In response to: Bond P., Kingston P. & Nevill A. Operational efficiency of healthcare in police custody suites: comparison of nursing and medical provision. Journal of Advanced Nursing 60 (2) 127–134.

Authors


The Faculty of Forensic and Legal Medicine is committed to raising the standards of healthcare to detainees in police custody and fully supports the introduction of a multi-professional approach in order to achieve this aim. Bond and colleagues have undertaken research ‘to examine the operational impact of a police custody nursing service on healthcare delivery in one police service in the north of England’ and their findings are potentially important.
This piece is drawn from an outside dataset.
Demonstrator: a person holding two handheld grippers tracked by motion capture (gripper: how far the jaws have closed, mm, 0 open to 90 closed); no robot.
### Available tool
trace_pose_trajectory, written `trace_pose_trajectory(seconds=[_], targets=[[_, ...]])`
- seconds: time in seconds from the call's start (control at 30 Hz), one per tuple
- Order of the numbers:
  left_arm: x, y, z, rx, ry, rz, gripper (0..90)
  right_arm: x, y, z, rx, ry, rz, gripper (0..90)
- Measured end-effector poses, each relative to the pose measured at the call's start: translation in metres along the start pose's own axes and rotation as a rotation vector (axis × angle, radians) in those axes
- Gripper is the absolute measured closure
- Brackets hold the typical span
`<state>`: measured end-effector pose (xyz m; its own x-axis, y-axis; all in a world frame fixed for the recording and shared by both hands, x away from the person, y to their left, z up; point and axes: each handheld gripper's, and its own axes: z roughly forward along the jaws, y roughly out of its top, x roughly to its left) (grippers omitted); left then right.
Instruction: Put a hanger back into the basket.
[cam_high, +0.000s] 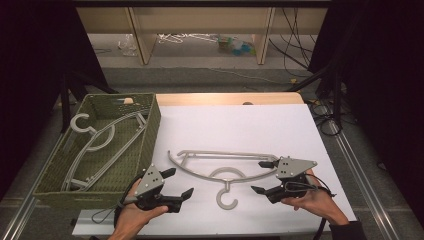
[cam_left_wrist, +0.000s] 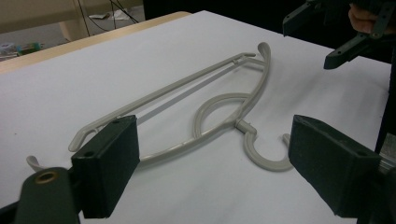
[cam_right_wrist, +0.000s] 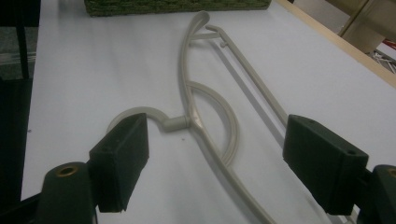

The study raises a number of specific and more general issues. The authors found that ‘in comparison to the traditional service, nurses demonstrated faster response times, comparable consultation times, and were perceived by custody staff as more approachable than their medical colleagues in providing handover information’. Yet we note that they state ‘for legal and security reasons it was not possible to analyse clinical consultation times. However, it was possible to analyse the duration of time taken by a clinician at the police station to complete a single consultation’. This is somewhat confusing, as if ‘clinical consultation times’ could not be analysed how can a conclusion about ‘comparable consultation times’ be achieved?

The study compared a doctor-only service with one provided by a combination of nurses and doctors. The only significant improvement in performance indicators was an apparent reduction in the response time provided by nurses but this was rendered meaningless by the lack of any comparison between the manpower resources available under the two different systems and their comparative cost. Response times, in themselves, provide no information about the quality or appropriateness of healthcare provided and, given that 34·5% of detainees seen by nurses were referred on to doctors, the actual time to achieve the desired healthcare intervention may have been much longer under this system.

It should be recognised that, although response times and consultation times are easily measurable (which is no doubt why they have become important to policy makers), these times in isolation have little or no relevance to the crucially important issues of whether a longer average response time has any adverse effect on the healthcare of detainees or results in any delays to police procedures. These are matters that were not addressed in the study.

Likewise it is a pity (although we recognise not a part of the study design or aims) that the authors did not seek to address in anyway the type of consultation undertaken; the clinical findings; the outcome of the consultation; and the opinion of the examinee. These problems relate in part to the retrospective nature of the study design and in part to the researchers’ lack of access to the clinically relevant data which is the essence of healthcare in police custody.

The Faculty is working with partners to develop key performance indicators that can reliably assess the quality of healthcare provided to detainees and hopes that such indicators will provide the evidence base to properly support an expansion of multi-professional clinical team working in police custody. We believe that the authors are correct in their assertion that ‘nurses can assist FMEs by screening the need for a doctor to be called out to a police station and could help prioritise the clinical needs of detainees’. Prospective studies which explore the actual healthcare needs of those in police custody and relate those to service provision by multi-professional teams (as in any other area of medicine and nursing) are the most appropriate ways of determining the best options for an extremely vulnerable patient group.